* **Activity**
Nothing but the lines from the first line of the records through the line with "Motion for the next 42" should be output, exactly as written and free of pictures.
# # # # # # #
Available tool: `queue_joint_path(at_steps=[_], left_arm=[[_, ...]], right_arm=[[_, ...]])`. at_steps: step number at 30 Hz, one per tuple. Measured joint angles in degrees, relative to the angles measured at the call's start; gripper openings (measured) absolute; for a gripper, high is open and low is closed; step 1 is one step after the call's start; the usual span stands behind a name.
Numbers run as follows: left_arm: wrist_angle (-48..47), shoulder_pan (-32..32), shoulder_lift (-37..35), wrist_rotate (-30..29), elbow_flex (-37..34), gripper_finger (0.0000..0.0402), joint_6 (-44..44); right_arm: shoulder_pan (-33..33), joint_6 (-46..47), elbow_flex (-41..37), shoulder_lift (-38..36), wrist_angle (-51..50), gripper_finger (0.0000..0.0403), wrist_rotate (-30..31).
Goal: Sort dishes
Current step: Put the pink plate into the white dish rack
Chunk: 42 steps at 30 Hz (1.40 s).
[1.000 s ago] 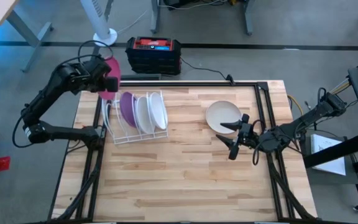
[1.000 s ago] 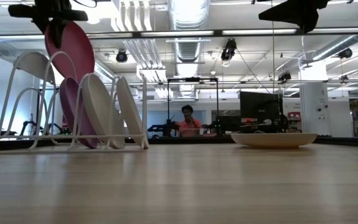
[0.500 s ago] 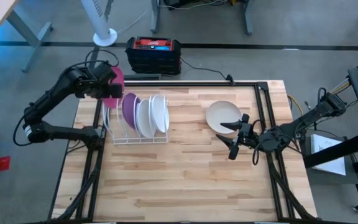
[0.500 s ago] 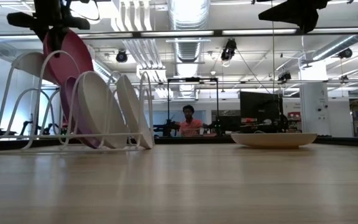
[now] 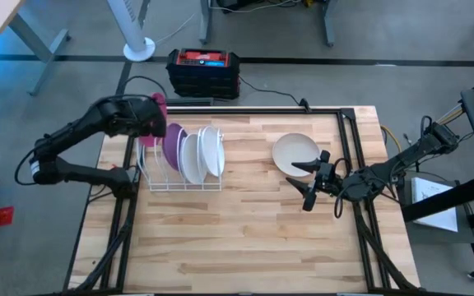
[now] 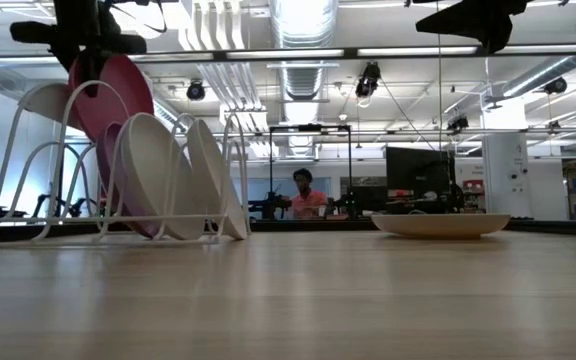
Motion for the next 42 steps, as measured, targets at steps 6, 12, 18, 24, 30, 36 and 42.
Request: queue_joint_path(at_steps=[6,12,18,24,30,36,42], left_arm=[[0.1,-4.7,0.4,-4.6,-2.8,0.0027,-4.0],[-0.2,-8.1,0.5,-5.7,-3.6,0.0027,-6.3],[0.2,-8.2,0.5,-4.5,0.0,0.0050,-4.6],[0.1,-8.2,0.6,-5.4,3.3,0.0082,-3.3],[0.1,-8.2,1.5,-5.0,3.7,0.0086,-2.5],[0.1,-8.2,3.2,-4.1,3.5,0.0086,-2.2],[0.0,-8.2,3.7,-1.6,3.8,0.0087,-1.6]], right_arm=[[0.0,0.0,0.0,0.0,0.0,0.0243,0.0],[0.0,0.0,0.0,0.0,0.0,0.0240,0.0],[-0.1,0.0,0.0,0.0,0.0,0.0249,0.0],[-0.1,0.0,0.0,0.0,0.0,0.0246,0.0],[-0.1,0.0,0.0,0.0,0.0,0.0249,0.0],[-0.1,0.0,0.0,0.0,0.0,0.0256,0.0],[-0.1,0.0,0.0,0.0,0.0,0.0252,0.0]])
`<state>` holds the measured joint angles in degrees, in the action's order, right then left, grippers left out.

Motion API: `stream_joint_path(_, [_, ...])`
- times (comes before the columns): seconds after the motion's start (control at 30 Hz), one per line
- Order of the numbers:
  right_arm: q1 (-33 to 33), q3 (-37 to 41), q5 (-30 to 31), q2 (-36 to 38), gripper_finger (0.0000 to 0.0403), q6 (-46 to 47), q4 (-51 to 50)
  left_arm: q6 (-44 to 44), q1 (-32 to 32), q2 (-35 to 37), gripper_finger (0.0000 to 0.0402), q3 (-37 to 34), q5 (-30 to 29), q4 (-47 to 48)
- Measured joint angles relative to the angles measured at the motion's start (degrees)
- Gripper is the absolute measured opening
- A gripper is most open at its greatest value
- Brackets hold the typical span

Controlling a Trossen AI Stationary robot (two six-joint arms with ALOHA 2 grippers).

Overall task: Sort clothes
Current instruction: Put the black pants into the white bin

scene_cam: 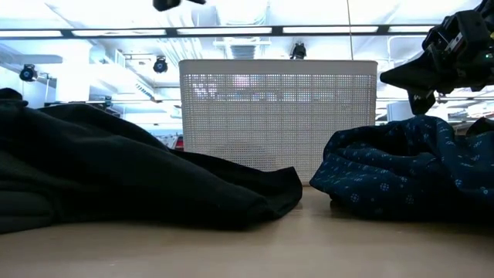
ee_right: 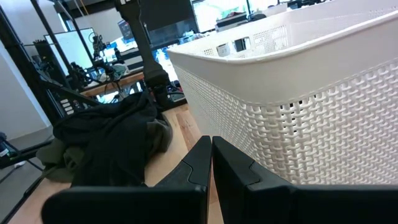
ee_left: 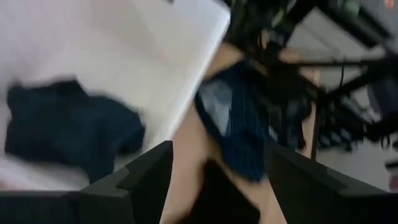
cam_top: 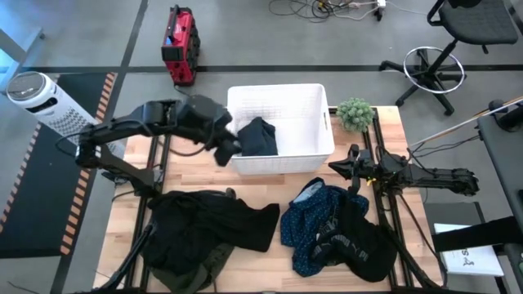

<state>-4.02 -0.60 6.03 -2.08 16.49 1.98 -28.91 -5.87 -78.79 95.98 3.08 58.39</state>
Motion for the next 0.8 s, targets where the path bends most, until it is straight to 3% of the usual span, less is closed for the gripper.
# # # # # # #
* **Written solution**
Available tool: `queue_joint_path(at_steps=[_], left_arm=[[_, ...]], right_arm=[[_, ...]])`. at_steps: step number at 30 Hz, one per tuple. Measured joint angles in degrees, relative to the angles measured at the call's start; gripper openings (measured) absolute; for a gripper, high is open and low is closed; step 1 is one step after the call's start; the usual span stands behind a name.
Numbers run as follows: left_arm: wrist_angle (-48..47), shoulder_pan (-32..32), shoulder_lift (-37..35), wrist_rotate (-30..29), elbow_flex (-37..34), gripper_finger (0.0000..0.0402), joint_6 (-44..44); right_arm: shoulder_pan (-33..33), joint_6 (-46..47), elbow_flex (-41..37), shoulder_lift (-38..36), wrist_angle (-51..50), gripper_finger (0.0000..0.0403), wrist_rotate (-30..31).
Goal: Sort dishes
Current step: Put the pink plate into the white dish rack
Chunk: 42 steps at 30 Hz (1.40 s).
[1.000 s ago] 
[1.000 s ago] 
[0.500 s ago] 
[0.500 s ago] 
[now] 
[now] 
Motion for the next 42 steps, as measured, targets at steps 6, 12, 18, 24, 30, 36 and 42.

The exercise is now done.